Instructions for the task:
Would you copy each line of the data below that has "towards"?

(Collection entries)
=-=-=

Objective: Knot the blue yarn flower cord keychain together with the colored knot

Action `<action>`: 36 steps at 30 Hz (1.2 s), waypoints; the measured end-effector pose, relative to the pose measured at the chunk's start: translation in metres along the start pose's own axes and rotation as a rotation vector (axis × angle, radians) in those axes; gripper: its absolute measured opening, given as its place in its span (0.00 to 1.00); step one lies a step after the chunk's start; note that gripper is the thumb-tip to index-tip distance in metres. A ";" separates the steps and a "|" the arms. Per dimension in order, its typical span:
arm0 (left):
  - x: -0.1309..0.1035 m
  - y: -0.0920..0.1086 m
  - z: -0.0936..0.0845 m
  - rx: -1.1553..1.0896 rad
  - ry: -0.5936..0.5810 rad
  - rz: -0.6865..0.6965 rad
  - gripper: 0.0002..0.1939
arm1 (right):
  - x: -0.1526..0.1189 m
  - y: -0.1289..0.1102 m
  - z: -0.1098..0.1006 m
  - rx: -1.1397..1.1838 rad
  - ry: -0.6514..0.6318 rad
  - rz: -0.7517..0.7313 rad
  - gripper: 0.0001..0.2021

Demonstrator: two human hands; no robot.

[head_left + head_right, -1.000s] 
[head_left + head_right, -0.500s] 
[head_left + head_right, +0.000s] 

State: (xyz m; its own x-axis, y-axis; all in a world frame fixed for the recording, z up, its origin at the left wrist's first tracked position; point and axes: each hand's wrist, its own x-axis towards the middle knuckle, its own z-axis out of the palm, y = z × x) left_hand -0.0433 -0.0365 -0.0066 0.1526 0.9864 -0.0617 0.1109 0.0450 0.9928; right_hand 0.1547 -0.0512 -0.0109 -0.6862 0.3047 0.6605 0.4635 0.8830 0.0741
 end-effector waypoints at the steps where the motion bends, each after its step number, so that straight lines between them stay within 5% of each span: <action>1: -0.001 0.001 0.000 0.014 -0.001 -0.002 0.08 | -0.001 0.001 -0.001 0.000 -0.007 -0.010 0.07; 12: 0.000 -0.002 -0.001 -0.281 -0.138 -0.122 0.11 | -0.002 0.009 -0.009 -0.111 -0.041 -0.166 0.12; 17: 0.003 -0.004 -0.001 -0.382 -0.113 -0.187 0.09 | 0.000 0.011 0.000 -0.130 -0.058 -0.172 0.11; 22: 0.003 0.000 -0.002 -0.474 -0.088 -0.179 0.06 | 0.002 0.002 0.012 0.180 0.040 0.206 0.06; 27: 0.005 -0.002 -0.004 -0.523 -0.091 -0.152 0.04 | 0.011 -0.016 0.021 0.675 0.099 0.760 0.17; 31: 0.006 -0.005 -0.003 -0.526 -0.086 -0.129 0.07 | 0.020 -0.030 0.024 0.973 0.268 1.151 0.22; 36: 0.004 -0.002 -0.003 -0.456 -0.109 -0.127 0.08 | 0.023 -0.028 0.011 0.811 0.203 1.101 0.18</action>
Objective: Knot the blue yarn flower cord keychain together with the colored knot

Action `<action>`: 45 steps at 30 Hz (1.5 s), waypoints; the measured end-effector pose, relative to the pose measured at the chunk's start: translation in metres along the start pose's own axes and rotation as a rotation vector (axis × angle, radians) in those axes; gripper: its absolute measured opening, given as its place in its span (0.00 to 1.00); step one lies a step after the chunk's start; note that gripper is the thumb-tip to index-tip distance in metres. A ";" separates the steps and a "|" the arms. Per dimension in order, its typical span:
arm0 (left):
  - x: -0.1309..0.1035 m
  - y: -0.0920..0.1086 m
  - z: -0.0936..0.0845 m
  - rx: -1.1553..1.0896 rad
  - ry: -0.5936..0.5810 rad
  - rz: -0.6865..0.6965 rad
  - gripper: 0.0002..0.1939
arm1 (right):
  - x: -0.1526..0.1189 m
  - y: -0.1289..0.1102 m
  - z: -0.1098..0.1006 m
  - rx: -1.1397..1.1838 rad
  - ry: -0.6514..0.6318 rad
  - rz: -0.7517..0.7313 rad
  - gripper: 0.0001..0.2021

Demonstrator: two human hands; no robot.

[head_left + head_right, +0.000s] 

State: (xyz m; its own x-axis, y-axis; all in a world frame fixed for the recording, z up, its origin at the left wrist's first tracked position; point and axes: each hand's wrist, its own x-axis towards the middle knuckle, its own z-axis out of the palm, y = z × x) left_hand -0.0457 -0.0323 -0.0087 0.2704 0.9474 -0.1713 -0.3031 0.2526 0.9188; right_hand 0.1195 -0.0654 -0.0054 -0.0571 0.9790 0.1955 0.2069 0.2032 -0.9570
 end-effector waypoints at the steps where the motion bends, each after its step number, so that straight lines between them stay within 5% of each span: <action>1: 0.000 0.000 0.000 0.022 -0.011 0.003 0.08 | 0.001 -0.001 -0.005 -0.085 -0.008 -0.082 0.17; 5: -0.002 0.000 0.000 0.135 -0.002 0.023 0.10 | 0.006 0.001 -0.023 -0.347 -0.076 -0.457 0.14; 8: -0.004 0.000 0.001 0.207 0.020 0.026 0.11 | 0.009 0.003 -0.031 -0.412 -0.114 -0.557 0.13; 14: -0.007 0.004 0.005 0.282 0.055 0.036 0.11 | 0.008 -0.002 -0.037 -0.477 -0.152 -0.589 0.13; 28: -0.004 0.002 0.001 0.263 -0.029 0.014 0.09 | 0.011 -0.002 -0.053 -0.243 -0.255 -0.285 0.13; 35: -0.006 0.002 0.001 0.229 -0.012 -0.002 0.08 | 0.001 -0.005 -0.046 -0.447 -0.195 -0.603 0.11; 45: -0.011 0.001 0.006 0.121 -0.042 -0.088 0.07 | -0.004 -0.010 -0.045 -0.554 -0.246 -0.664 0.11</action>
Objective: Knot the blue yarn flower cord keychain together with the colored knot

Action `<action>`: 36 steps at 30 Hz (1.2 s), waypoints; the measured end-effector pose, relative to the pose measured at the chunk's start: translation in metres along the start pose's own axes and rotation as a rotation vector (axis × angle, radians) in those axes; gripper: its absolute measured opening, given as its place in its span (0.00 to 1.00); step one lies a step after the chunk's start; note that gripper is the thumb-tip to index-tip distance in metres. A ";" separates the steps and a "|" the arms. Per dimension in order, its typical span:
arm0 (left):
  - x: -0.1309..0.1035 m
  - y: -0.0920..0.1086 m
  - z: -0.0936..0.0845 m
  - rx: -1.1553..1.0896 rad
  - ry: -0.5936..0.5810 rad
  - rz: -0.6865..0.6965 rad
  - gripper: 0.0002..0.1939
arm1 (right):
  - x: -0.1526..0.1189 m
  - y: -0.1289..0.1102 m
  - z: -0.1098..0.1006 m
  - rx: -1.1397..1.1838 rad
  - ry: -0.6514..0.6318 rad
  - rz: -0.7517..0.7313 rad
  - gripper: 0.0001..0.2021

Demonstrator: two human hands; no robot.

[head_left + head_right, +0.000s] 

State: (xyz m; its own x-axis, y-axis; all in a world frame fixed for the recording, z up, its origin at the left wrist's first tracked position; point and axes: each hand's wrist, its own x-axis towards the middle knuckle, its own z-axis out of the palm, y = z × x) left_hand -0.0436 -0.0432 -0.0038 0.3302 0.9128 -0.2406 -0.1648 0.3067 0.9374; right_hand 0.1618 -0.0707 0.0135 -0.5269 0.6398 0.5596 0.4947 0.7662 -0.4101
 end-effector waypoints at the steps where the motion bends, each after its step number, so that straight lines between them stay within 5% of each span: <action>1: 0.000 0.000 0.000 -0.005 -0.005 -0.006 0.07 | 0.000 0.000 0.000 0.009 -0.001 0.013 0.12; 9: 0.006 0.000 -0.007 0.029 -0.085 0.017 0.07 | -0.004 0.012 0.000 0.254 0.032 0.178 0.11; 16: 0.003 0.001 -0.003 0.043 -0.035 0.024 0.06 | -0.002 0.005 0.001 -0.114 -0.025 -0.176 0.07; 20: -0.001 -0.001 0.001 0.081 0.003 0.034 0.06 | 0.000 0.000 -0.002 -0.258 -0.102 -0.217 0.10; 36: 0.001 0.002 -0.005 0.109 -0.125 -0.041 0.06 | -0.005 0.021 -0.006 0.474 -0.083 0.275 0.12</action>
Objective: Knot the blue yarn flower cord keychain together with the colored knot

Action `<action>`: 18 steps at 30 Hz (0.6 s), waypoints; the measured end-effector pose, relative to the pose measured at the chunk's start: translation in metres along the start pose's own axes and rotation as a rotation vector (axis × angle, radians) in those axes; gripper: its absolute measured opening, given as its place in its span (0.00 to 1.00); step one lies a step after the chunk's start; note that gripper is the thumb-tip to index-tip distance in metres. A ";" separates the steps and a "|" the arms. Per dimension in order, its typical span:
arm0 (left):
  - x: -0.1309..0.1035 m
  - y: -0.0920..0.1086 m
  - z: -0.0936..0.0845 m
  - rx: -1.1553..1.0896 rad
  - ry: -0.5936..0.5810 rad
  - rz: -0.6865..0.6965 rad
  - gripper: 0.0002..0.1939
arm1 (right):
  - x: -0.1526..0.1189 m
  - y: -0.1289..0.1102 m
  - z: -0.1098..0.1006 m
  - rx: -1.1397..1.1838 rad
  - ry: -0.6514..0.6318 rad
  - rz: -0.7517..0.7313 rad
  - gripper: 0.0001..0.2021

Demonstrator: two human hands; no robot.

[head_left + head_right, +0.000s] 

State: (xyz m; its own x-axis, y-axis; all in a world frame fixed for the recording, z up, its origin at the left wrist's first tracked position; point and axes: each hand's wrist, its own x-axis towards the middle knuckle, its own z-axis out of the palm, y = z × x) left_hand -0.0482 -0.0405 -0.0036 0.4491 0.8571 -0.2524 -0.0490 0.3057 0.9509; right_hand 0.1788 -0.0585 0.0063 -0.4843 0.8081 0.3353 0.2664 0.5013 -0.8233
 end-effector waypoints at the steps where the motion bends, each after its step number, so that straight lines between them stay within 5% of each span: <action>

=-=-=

Finished exercise:
State: (xyz m; its own x-axis, y-axis; all in a world frame fixed for the recording, z up, its origin at the left wrist's first tracked position; point and axes: each hand's wrist, its own x-axis towards the middle knuckle, its own z-axis out of the palm, y = z × x) left_hand -0.0433 -0.0365 -0.0066 0.1526 0.9864 -0.0617 0.1109 0.0450 0.9928; right_hand 0.1547 -0.0512 -0.0109 -0.6862 0.3047 0.6605 0.4635 0.8830 0.0741
State: (xyz m; its own x-axis, y-axis; all in a world frame fixed for the recording, z up, its origin at the left wrist's first tracked position; point and axes: each hand's wrist, its own x-axis towards the middle knuckle, its own z-axis out of the palm, y = z × x) left_hand -0.0457 -0.0323 -0.0087 0.2704 0.9474 -0.1713 -0.3031 0.2526 0.9188; right_hand 0.1195 -0.0654 -0.0054 -0.0571 0.9790 0.1955 0.2069 0.2032 -0.9570
State: (xyz m; its own x-axis, y-axis; all in a world frame fixed for the recording, z up, its origin at the left wrist's first tracked position; point and axes: each hand's wrist, its own x-axis towards the middle knuckle, its own z-axis out of the palm, y = z × x) left_hand -0.0436 -0.0432 -0.0038 0.3302 0.9128 -0.2406 -0.1648 0.3067 0.9374; right_hand 0.1618 -0.0707 0.0135 -0.5269 0.6398 0.5596 0.4947 0.7662 -0.4101
State: (xyz m; its own x-axis, y-axis; all in a world frame fixed for the recording, z up, its origin at the left wrist's first tracked position; point and axes: each hand's wrist, its own x-axis towards the middle knuckle, its own z-axis out of the palm, y = z × x) left_hand -0.0482 -0.0405 -0.0036 0.4491 0.8571 -0.2524 -0.0490 0.3057 0.9509; right_hand 0.1788 -0.0585 0.0063 -0.4843 0.8081 0.3353 0.2664 0.5013 -0.8233

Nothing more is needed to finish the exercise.